SOURCE MATERIAL »
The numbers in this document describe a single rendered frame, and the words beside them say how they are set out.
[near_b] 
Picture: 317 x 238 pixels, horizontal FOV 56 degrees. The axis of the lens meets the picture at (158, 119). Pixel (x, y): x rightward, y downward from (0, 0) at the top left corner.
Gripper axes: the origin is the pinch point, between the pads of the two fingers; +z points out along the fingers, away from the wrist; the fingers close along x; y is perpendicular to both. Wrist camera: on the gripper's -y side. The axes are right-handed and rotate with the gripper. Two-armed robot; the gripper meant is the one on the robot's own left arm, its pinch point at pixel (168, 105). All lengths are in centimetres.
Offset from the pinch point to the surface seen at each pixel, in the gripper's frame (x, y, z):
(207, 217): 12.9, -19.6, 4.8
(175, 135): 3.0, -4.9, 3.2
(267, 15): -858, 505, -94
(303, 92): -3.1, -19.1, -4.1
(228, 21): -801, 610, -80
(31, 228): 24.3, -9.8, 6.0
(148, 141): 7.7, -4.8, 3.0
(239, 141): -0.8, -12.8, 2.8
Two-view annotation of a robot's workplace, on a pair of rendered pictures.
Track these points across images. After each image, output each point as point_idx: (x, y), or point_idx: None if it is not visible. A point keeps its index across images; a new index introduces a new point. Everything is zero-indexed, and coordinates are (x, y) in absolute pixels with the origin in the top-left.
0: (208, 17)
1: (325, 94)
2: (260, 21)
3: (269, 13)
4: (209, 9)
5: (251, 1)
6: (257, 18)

PROBLEM TO SOLVE » Look through the data and gather every line with the string "frame" in it.

RESPONSE TO THIS TASK »
The numbers in this document describe a single rendered frame, and the words beside them say how they are set out.
Offset from the pinch point to the surface seen at each pixel, in the gripper's frame (x, y, z):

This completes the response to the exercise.